Using miRNA RT-PCR, microarrays, and NGS methods, miRNA expression patterns have been interrogated and represent an unfolding field of lymphoma research. The future may see these miRNAs as the target of diagnostic, prognostic, or even therapymonitoring assays.


Epigenetics

Epigenetics involves the heritable alterations in gene expression that are not caused by actual changes in the genomic sequence. Epigenetic changes occur through one of two main pathways. Methylation of the 5-position of cytosines, particularly in CpG rich sites such as CpG islands, shores, and shelves, results in transcriptional repression. CpG islands are defined as regions >500 bp in length with a CG percentage >55% and an observed to expected CpG ratio of >65%.63,64 Alternatively, post-translational modification of the amino acids of histones via methylation or acetylation can result in heritable changes in histone structure and therefore the accessibility of the DNA to transcription. DNA methylation has been the better-examined epigenetic mechanism of the two, and methylome studies can be conducted via NGS, methylation arrays, and targeted methylation methods.

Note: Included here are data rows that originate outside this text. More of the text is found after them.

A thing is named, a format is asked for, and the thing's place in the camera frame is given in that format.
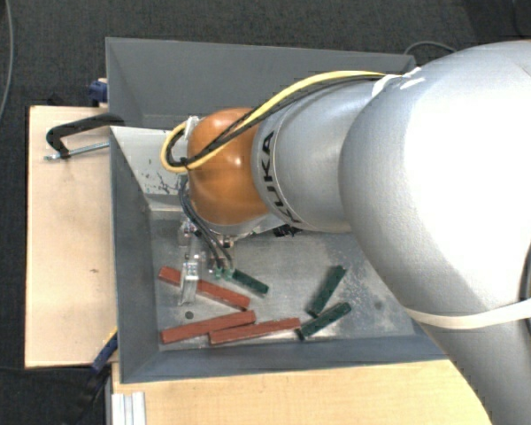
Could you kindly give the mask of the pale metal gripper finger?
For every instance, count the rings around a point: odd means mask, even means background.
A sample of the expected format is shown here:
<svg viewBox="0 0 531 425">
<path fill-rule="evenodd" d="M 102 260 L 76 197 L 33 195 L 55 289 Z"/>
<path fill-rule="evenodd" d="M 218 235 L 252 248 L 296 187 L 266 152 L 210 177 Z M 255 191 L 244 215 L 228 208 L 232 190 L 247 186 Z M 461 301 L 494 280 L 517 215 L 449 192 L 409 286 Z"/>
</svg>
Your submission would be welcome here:
<svg viewBox="0 0 531 425">
<path fill-rule="evenodd" d="M 181 294 L 178 305 L 183 306 L 190 303 L 190 277 L 189 277 L 189 263 L 184 262 L 181 267 L 180 277 Z"/>
<path fill-rule="evenodd" d="M 200 280 L 200 263 L 198 260 L 188 263 L 188 303 L 196 301 L 196 291 Z"/>
</svg>

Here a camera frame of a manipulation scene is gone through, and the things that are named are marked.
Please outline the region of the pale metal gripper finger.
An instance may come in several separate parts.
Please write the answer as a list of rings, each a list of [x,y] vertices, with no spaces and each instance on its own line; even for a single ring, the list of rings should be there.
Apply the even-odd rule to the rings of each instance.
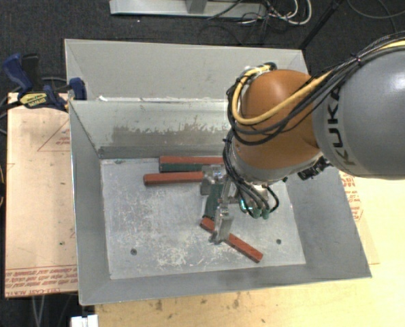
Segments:
[[[220,220],[220,241],[223,242],[229,238],[233,216],[222,216]]]
[[[214,230],[210,242],[219,245],[227,238],[227,208],[219,206],[214,218]]]

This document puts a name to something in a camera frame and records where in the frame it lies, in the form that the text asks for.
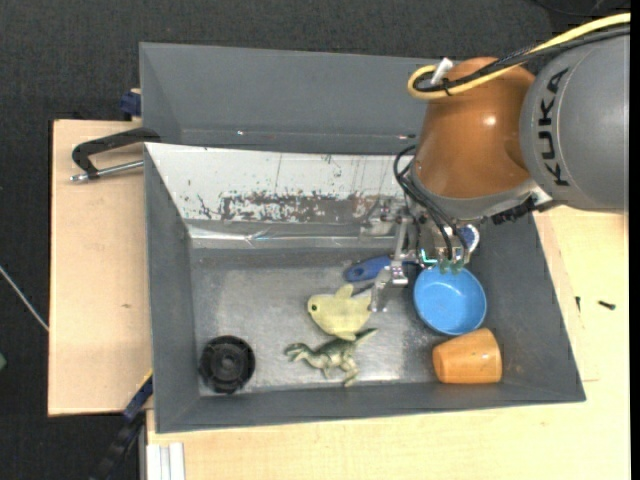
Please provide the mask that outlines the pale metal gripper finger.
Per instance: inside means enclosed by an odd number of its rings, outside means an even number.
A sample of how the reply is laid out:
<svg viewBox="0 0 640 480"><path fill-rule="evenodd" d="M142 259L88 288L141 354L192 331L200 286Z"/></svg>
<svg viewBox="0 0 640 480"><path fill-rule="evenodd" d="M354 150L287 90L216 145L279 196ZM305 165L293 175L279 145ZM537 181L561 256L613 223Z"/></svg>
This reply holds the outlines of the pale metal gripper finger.
<svg viewBox="0 0 640 480"><path fill-rule="evenodd" d="M389 206L375 206L364 216L361 234L390 234L396 226L398 211Z"/></svg>
<svg viewBox="0 0 640 480"><path fill-rule="evenodd" d="M371 289L369 310L385 312L389 301L408 286L408 277L402 264L391 263L377 274Z"/></svg>

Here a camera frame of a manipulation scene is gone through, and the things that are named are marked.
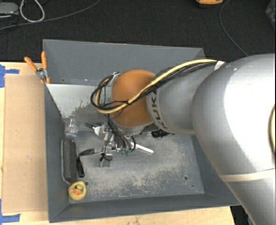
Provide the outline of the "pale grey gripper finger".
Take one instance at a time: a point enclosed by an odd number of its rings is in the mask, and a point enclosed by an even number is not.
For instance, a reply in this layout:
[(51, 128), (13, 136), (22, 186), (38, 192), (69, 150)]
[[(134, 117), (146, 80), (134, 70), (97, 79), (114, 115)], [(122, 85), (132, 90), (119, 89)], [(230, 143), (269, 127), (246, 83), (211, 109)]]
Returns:
[(78, 155), (79, 156), (87, 156), (87, 155), (92, 155), (96, 153), (102, 153), (103, 149), (87, 149), (82, 152), (80, 152)]
[(104, 126), (102, 124), (85, 123), (85, 126), (88, 127), (88, 128), (91, 128), (94, 131), (95, 135), (103, 134)]

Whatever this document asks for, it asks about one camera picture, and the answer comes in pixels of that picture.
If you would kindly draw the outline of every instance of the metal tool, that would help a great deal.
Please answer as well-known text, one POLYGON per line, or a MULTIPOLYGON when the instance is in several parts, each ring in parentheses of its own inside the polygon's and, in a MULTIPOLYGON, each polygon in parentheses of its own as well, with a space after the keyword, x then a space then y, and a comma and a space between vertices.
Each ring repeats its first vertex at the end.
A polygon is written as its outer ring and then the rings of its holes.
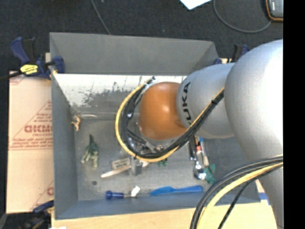
POLYGON ((201 147, 198 144, 197 136, 194 136, 193 139, 189 141, 189 148, 190 148, 190 160, 195 161, 194 166, 194 176, 199 180, 205 180, 206 173, 204 171, 204 163, 203 163, 203 156, 201 147))
POLYGON ((203 158, 203 164, 204 164, 204 168, 203 168, 203 172, 205 173, 205 180, 210 183, 213 184, 216 180, 214 177, 214 172, 215 172, 215 164, 210 164, 209 162, 209 158, 207 156, 206 153, 206 149, 205 149, 205 145, 204 145, 204 139, 202 137, 197 137, 198 138, 198 144, 200 146, 200 150, 201 150, 201 155, 203 158))

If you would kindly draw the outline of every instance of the electric cable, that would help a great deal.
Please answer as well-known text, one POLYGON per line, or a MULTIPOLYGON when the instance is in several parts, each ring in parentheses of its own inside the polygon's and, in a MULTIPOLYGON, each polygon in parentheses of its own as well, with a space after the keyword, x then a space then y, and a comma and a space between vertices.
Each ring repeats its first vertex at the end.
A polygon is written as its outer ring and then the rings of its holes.
POLYGON ((119 110, 116 115, 115 119, 115 133, 117 139, 121 145, 121 147, 131 156, 134 158, 138 158, 139 160, 146 161, 146 162, 158 162, 165 160, 169 157, 172 153, 176 150, 184 146, 193 136, 203 122, 206 120, 209 113, 213 110, 213 108, 220 102, 221 99, 224 97, 224 87, 216 94, 216 97, 202 110, 202 112, 197 116, 197 118, 192 122, 192 124, 187 128, 186 132, 181 135, 173 144, 171 144, 168 148, 161 152, 157 153, 149 153, 149 154, 141 154, 134 150, 129 144, 129 138, 127 135, 127 125, 132 118, 133 111, 135 106, 139 103, 137 98, 141 95, 141 92, 145 89, 147 85, 152 82, 152 79, 145 82, 134 89, 122 102, 119 107, 119 110), (119 127, 121 127, 122 137, 120 135, 119 127))
POLYGON ((213 1, 213 8, 214 8, 214 12, 215 14, 217 15, 217 17, 221 20, 222 23, 224 23, 226 26, 230 27, 231 29, 234 29, 236 31, 240 31, 240 32, 244 32, 244 33, 259 33, 259 32, 262 32, 264 31, 265 29, 267 29, 270 25, 271 25, 271 20, 269 20, 269 22, 262 28, 258 29, 258 30, 253 30, 253 31, 248 31, 248 30, 242 30, 242 29, 239 29, 229 23, 227 23, 221 16, 220 14, 218 13, 217 9, 216 9, 216 0, 213 1))
POLYGON ((95 11, 97 17, 99 18, 100 22, 102 23, 104 29, 107 31, 107 33, 108 33, 109 35, 111 35, 111 33, 110 33, 110 31, 108 30, 108 28, 107 28, 107 26, 106 26, 104 20, 102 19, 102 17, 101 17, 101 15, 100 15, 99 11, 97 10, 97 8, 96 8, 96 6, 95 6, 94 0, 90 0, 90 1, 91 1, 91 4, 92 4, 92 6, 93 6, 93 8, 94 8, 94 11, 95 11))
POLYGON ((21 75, 23 74, 22 72, 18 71, 18 72, 15 72, 15 73, 12 73, 12 74, 8 74, 8 75, 4 75, 4 76, 1 76, 0 77, 0 82, 1 81, 5 81, 5 80, 8 80, 12 77, 15 77, 15 76, 18 76, 18 75, 21 75))
MULTIPOLYGON (((209 188, 209 190, 205 193, 205 195, 202 197, 202 199, 198 203, 196 210, 193 214, 190 228, 191 229, 201 228, 203 221, 204 221, 204 217, 206 216, 207 212, 211 209, 211 207, 213 207, 216 204, 216 202, 224 194, 226 194, 227 192, 229 192, 230 190, 239 186, 242 183, 252 182, 252 181, 258 179, 259 177, 264 176, 264 175, 270 173, 271 171, 281 168, 281 167, 283 167, 283 156, 273 157, 273 158, 269 158, 269 159, 265 159, 265 160, 252 162, 250 164, 246 164, 242 167, 235 169, 233 172, 230 171, 227 174, 225 174, 224 176, 222 176, 216 183, 214 183, 209 188), (208 198, 220 188, 222 188, 222 189, 218 193, 216 193, 214 195, 214 197, 211 199, 211 201, 209 202, 209 204, 206 207, 204 207, 208 198)), ((238 193, 237 196, 235 197, 229 210, 227 211, 226 216, 228 216, 229 213, 231 212, 231 210, 233 209, 240 194, 241 193, 238 193)))

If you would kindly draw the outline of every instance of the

All methods to interrogate methylation status depend upon one of three main techniques.65,66,67 Isoschizomer restriction enzymebased methods rely upon the selective cleavage of either methylated or unmethylated sequences by specific restriction enzymes. A second method uses the chemistry of bisulfite to convert unmethylated cytosine to uracil, thereby causing a sequence change in unmethylated CpG sites but not in methylated sites. These differences can then be identified via sequencing or sequencespecific hybridization methods. Lastly, proteins that selectively bind to methylated CpG sites, whether the naturally occurring methylation binding protein or antibodies generated against CpG sites, can be used to pull down methylated fragments of DNA. All three techniques can be used to prepare samples for sequencing, arrays, or more targeted methods.


RECURRENT MOLECULAR ABERRANCIES IN B-CELL AND T-CELL NEOPLASMS

Tables 87.3 and 87.4 list many of the common reciprocal translocations found in B-cell and T-cell malignancies, respectively. Of note, many of the reciprocal translocations involve one of the immunoglobulin genes in the case of B-cell lymphomas (most commonly IGH@ on chromosome 14q32). A smaller proportion of T-cell lymphomas involve the TCRα/δ locus on chromosome 14q11. The ensuing text highlights some of the better known translocations, and discusses selected other molecular aberrancies identified in specific lymphoid neoplasms.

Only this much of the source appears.